"The technology downturn of 2008 and 2009 is unofficially over," said Andrew Bartels, Forrester Research vice president and principal analyst. "All the pieces are in place for a 2010 tech spending rebound. In the US, the tech recovery will be much stronger than the overall economic recovery, with technology spending growing at more than twice the rate of gross domestic product (GDP) this year."
With regard to sector growth, hardware and software will lead the charge. Measured in US dollars, global purchases of computer equipment will be up 8.2 percent, communications equipment buying will rise by 7.6 percent, software spending will increase by 9.7 percent, purchases of IT consulting and systems integration services will grow by 6.8 percent, and IT outsourcing services will be 7.1 percent higher.
On a regional basis, Europe will be the strongest performing region. Measured in US dollars, the strongest growth in 2010 will be in Western and Central Europe, where tech purchases will rise by 11.2 percent, boosted by the dollars decline against the euro. IT purchases in Canada will grow by 9.9 percent, Asia Pacific by 7.8 percent, and Latin America by 7.7 percent. The weakest market will be Eastern Europe, the Middle East, and Africa, rising by just 2.4 percent. When measured against local currency, however, the US will actually post the strongest growth of all the regional tech markets.
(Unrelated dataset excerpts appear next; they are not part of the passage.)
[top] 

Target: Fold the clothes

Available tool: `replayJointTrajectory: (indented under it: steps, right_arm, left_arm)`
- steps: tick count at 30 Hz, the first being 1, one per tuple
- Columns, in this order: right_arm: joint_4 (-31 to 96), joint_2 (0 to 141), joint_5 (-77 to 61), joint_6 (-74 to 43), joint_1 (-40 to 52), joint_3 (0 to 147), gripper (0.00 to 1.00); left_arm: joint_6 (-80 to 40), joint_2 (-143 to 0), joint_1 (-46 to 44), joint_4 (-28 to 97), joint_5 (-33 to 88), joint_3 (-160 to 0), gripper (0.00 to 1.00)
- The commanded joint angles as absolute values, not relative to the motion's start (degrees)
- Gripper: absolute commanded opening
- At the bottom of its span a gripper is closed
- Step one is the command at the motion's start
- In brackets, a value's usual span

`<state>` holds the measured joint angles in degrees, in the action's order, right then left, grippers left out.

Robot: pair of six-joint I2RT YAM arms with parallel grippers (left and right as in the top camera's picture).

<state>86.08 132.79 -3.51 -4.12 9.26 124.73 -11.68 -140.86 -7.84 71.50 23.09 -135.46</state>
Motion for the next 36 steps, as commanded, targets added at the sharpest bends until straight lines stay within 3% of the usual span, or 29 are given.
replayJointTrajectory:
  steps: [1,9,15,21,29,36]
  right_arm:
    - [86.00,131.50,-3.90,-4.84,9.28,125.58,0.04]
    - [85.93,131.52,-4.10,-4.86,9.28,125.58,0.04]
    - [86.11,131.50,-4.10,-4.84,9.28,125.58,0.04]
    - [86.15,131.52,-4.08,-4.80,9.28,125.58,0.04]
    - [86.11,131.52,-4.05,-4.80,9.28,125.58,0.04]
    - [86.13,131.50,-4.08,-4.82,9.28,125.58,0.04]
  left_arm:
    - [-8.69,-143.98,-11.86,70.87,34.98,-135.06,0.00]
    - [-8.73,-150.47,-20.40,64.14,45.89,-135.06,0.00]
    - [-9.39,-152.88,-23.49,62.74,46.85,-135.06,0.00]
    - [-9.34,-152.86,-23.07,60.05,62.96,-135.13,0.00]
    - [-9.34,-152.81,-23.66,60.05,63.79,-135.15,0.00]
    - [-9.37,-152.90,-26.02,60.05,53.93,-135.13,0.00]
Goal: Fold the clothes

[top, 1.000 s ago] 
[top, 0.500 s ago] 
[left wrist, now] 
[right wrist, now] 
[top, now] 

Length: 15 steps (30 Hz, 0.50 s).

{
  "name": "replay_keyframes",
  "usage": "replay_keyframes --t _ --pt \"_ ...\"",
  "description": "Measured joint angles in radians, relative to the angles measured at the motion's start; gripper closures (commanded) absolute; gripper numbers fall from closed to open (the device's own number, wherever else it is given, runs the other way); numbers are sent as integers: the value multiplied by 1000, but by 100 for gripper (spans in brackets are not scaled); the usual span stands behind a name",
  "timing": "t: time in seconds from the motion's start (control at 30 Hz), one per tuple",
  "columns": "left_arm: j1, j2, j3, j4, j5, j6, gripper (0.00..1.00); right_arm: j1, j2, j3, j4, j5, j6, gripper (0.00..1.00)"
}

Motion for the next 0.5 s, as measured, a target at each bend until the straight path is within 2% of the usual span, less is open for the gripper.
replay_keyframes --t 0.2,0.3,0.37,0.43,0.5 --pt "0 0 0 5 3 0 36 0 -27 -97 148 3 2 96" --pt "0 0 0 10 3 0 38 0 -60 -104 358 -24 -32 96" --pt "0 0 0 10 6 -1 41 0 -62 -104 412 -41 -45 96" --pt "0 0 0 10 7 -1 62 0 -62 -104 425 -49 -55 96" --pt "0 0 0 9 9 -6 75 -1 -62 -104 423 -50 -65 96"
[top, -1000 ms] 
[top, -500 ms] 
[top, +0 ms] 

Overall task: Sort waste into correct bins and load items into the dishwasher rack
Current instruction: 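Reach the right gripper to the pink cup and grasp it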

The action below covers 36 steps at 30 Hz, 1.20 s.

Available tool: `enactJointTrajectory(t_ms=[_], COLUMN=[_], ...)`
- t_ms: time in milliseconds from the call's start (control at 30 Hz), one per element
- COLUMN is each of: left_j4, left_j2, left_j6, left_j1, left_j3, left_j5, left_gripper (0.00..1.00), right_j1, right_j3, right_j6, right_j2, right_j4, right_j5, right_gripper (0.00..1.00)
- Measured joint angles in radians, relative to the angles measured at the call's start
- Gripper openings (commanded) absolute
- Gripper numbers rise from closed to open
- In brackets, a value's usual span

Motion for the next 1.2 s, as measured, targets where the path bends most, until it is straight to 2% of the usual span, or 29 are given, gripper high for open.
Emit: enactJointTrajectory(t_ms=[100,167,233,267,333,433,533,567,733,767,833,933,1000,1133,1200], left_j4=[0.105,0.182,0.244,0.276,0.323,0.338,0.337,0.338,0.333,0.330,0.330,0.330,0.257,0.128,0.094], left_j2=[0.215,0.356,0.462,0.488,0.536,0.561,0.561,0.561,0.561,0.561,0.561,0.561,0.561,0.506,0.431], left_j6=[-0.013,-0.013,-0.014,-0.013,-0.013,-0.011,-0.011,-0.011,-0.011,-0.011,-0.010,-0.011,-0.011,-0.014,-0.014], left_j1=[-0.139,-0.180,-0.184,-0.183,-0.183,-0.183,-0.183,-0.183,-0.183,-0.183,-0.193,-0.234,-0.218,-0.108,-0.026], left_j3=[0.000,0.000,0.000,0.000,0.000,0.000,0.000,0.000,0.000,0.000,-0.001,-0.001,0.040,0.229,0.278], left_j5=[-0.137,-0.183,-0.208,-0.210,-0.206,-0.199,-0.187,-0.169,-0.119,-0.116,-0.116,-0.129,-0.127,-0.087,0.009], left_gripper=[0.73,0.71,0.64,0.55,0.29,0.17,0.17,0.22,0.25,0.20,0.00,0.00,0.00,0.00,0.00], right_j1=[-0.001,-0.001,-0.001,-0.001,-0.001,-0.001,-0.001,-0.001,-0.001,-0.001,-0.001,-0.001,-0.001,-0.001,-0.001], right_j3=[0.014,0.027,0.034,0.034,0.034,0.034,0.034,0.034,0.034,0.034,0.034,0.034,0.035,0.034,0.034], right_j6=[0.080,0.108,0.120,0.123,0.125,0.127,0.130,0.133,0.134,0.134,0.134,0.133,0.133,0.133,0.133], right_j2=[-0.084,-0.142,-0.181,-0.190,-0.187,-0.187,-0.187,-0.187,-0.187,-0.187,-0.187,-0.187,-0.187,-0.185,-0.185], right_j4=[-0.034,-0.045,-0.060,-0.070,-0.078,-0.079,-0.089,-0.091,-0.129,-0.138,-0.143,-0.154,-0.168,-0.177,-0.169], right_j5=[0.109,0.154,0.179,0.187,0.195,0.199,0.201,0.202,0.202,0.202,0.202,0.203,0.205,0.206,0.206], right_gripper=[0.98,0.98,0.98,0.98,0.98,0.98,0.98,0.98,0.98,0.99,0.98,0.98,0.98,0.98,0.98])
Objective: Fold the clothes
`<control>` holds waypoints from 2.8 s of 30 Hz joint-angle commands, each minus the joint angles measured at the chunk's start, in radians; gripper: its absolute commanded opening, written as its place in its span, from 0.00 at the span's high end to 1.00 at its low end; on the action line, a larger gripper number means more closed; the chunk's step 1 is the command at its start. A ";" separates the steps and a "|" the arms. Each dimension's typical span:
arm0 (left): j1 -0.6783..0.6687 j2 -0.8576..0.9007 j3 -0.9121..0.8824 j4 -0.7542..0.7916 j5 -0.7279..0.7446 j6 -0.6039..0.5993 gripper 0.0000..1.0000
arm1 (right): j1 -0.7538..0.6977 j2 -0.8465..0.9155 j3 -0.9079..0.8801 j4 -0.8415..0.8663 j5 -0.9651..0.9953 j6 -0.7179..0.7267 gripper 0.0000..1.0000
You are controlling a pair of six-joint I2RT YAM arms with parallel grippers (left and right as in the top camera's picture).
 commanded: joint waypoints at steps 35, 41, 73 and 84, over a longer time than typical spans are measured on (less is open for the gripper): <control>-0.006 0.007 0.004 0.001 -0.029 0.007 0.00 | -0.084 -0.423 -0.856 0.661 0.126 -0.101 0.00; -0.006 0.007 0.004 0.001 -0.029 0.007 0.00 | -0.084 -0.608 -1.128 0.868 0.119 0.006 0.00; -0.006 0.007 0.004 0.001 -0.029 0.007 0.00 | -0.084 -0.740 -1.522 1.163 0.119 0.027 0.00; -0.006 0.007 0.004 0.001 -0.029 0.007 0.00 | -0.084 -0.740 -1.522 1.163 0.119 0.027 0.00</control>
"We are entering a new six- to seven-year cycle of IT growth and innovation that Forrester calls Smart Computing," said Bartels. "New technologies of awareness married to advanced business intelligence analytics make computing smart. Smart Computing rests on new foundation technologies such as service-oriented architecture, server and storage virtualization, cloud computing, and unified communications. 2010 marks the beginning of this next phase of technology advancement."